Proteste gegen Mercosur: Macron, die Landwirte und die EU
Beim Mercosur-Abkommen bekommt die französische Regierung Druck von zwei Seiten: Landwirte protestieren und die EU-Kommission verhandelt an Frankreich vorbei.
„Ursula, du hältst uns für Dummköpfe!“ stand auf einem der Traktoren, die es trotz zahlreicher Polizeisperren und behördlicher Verbote bis zum Triumphbogen im Zentrum von Paris schafften. Mehrere hundert Landwirte waren in der Nacht auf Donnerstag mit ihren Traktoren bis an den Stadtrand oder gleich bis auf die Avenue des Champs Elysées gefahren. In verschiedenen Landesteilen errichteten sie Straßensperren gegen die französische Regierung und die Europäische Union.

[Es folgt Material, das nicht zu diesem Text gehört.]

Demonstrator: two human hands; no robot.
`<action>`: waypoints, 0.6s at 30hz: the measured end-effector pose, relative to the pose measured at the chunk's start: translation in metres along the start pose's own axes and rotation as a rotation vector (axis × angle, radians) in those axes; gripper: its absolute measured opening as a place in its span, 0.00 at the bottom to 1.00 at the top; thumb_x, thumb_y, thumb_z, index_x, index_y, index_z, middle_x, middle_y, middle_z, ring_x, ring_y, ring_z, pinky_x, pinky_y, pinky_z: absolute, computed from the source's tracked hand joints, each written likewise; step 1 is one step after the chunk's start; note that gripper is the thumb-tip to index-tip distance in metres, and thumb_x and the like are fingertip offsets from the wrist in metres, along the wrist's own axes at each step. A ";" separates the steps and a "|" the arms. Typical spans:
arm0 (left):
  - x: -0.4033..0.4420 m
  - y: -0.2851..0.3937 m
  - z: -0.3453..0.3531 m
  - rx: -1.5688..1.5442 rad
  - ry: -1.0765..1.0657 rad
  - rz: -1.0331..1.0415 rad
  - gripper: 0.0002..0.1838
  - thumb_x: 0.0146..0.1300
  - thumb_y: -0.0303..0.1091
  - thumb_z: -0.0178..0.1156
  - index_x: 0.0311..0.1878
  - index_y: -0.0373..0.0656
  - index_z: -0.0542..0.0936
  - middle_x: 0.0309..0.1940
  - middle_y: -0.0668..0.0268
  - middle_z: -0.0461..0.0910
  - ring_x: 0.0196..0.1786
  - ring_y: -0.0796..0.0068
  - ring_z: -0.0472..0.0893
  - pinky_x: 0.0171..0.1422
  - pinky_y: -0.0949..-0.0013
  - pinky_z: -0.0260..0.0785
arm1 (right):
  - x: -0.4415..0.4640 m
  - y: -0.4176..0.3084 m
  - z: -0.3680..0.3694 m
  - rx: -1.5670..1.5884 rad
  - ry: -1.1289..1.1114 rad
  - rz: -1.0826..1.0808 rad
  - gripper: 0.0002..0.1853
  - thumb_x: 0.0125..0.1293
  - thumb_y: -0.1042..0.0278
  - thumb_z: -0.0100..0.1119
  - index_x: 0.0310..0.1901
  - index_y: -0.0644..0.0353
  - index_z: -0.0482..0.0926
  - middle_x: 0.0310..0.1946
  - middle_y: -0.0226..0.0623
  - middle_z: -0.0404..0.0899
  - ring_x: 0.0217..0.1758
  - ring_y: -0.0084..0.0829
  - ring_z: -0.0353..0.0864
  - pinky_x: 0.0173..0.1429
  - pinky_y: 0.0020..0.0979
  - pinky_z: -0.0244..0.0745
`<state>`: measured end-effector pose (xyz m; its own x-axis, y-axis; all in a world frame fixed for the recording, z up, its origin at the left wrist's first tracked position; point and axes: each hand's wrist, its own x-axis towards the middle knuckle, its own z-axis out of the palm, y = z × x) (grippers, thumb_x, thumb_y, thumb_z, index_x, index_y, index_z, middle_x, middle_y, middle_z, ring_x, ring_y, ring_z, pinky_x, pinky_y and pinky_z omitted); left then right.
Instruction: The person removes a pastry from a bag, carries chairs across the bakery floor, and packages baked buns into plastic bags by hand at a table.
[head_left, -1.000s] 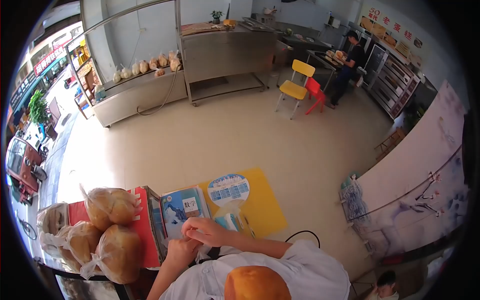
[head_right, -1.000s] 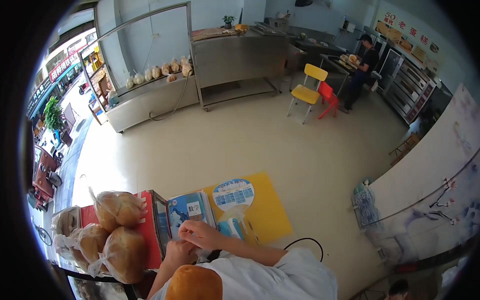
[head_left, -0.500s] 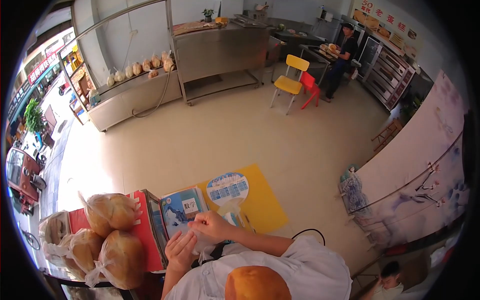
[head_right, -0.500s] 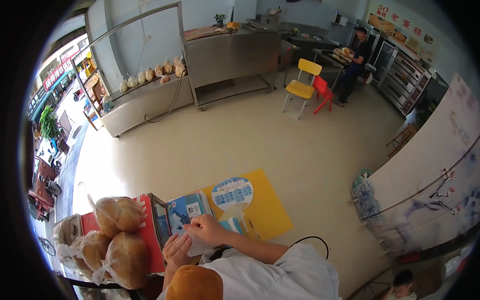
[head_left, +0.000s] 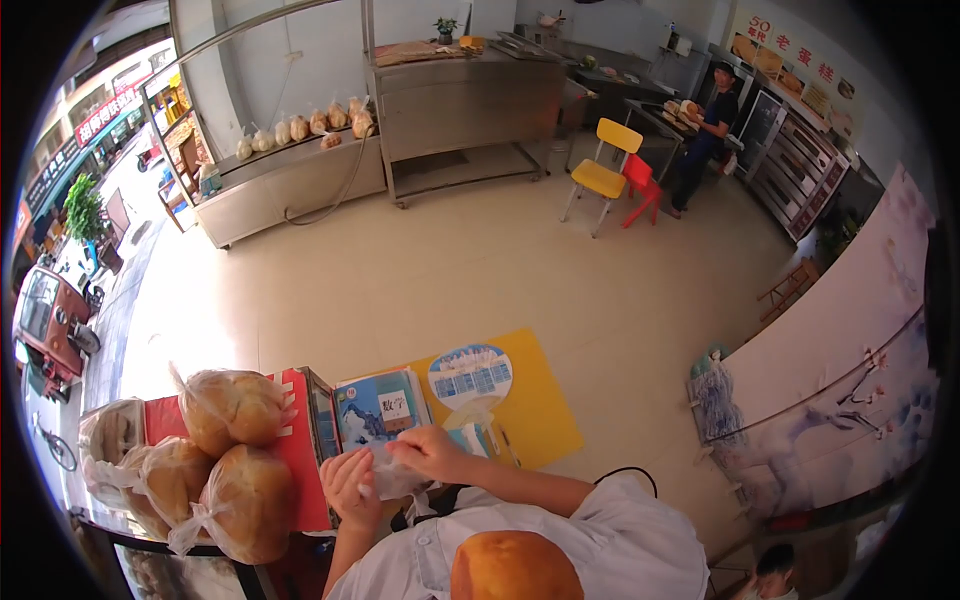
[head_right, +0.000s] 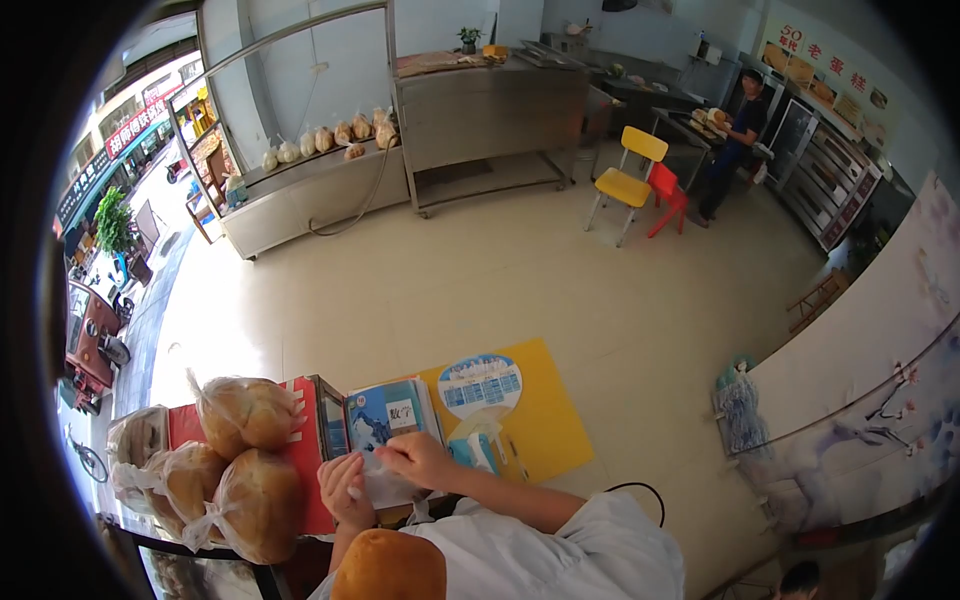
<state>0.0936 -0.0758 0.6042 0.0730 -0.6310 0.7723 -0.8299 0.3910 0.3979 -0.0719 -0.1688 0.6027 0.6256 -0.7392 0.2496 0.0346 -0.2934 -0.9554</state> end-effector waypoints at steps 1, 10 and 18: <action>-0.004 -0.003 -0.002 -0.006 0.040 -0.093 0.10 0.67 0.34 0.55 0.38 0.39 0.83 0.37 0.59 0.85 0.41 0.59 0.82 0.53 0.59 0.67 | -0.003 0.008 -0.007 -0.143 0.080 -0.083 0.17 0.68 0.63 0.56 0.25 0.66 0.75 0.15 0.34 0.72 0.20 0.23 0.70 0.26 0.29 0.64; -0.032 -0.025 -0.027 -0.248 -0.157 -0.913 0.18 0.72 0.36 0.48 0.31 0.35 0.80 0.23 0.65 0.80 0.23 0.83 0.73 0.29 0.75 0.64 | -0.035 0.030 -0.077 -0.190 0.319 0.162 0.17 0.67 0.61 0.56 0.26 0.66 0.77 0.15 0.37 0.74 0.18 0.23 0.68 0.25 0.29 0.64; 0.002 0.012 0.000 -0.854 -0.783 -0.878 0.19 0.74 0.41 0.46 0.59 0.43 0.77 0.47 0.61 0.81 0.40 0.72 0.79 0.44 0.73 0.71 | -0.026 -0.016 -0.026 -0.122 0.068 0.000 0.12 0.63 0.68 0.62 0.24 0.61 0.76 0.17 0.32 0.74 0.19 0.18 0.68 0.25 0.24 0.63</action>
<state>0.0833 -0.0727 0.6109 -0.1728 -0.9597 -0.2215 -0.0813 -0.2102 0.9743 -0.1091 -0.1604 0.6156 0.5714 -0.7771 0.2639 -0.0629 -0.3620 -0.9300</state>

Ihre Proteste gelten wie die anderer europäischer Landwirte dem Mercosur-Freihandelsabkommen. Das Abkommen sei nichts weiter als ein Todesurteil für die französische Landwirtschaft, so die Demonstrierenden. Wegfallende Zölle auf Güter aus den Mercosur-Staaten Argentinien, Brasilien, Paraguay und Uruguay führen für sie zu mehr wirtschaftlicher Konkurrenz.
Bei Abschluss des Abkommens werde der europäische Markt mit Agrarprodukten überschwemmt, die den europäischen Normen nicht entsprächen, argumentieren die an ihren gelben Mützen erkennbaren Mitglieder der rechten Bauernvertretung Coordination rurale. Auch die geplanten Zugeständnisse der EU würden daran nichts ändern.
Der Einfluss der Bauern in Frankreich ist nicht zu unterschätzen. Die französische Landwirtschaft ist ein gewichtigerer Sektor als in Deutschland. Auch genießen die Landwirte in der Bevölkerung starken Rückhalt, selbst wenn sie mit radikalen Mitteln demonstrieren.
Bei vergangenen Protesten hatten sie Autobahnen blockiert, Straßensperren errichtet und Mist und Müll vor staatliche Behörden gekippt. Gendarmerie und Polizei schauten dem Protestgeschehen oft nur untätig zu. Festnahmen und Repressionen, wie sie bei anderen Kundgebungen zu erwarten wären, sind die seltene Ausnahme.
Schneeballwürfe und Pfiffe
Als am Donnerstag die Vorsitzende der Nationalversammlung, Yaël Braun-Pivet, mit den Demonstrierenden vor dem Parlamentsgebäude sprechen wollte, wurde sie ausgepfiffen, mit Schneebällen beworfen und musste in Sicherheit gebracht werden. Landwirtschaftsministerin Annie Genevard betonte trotzdem vor der Presse, die Forderungen der Landwirte seien durchaus „legitim“.
Nach den letzten Zugeständnissen der Kommission scheint die Sache für die protestierenden Landwirte allerdings gelaufen. Italien signalisierte am Mittwoch nach langen Verhandlungen seine Zustimmung. Damit scheint die erforderliche qualifizierte Mehrheit von mindestens 15 EU-Staaten mit 65 Prozent der EU-Bevölkerung gesichert. Frankreich hat seine für ein Veto erforderliche Sperrminorität gegen das Abkommen verloren.
Die Wut der Landwirte richtet sich nun ebenso sehr gegen die EU wie gegen Macron. Die Regierung versichert zwar, mit oder ohne Mercosur-Abkommen die Importkontrollen verschärfen zu wollen, um unlautere Konkurrenz und Umwelt- und Sozialdumping aus dem außereuropäischen Ausland zu bekämpfen. Dass angekündigte Schutzklauseln oder Qualitätskontrollen etwas bewirken können, halten die Landwirte allerdings für leere Versprechen.
Sympathie für Souveränität
Ihr Kampf gegen unlauteren internationalen Wettbewerb stößt in der Gesellschaft auf viel Sympathie, weil auch andere Importe aus Ländern mit viel lockereren Umwelt- und Sozialnormen als Problem erkannt wurden.
Im Zusammenhang mit dem Skandal kindlich aussehender Sexpuppen auf der Internetplattform Shein hatten französische Behörden erst vor kurzem entdeckt, dass ein sehr großer Teil der (weitgehend aus Asien) importierten Produkte nicht den europäischen Normen entspricht, namentlich Spielzeug oder elektronische Geräte.
Diese Sympathie wissen die Bauern jetzt zu nutzen. Der größte Bauernverband FNSEA, der gegen die RN-nahen Gelbmützen in der Bewegung sichtlich an Einfluss verloren hat, eröffnet eine neue Front. Er verlangt, dass als Antwort auf Mercosur in Frankreich Abgaben und Normen gesenkt oder gar bis auf Weiteres ausgesetzt werden.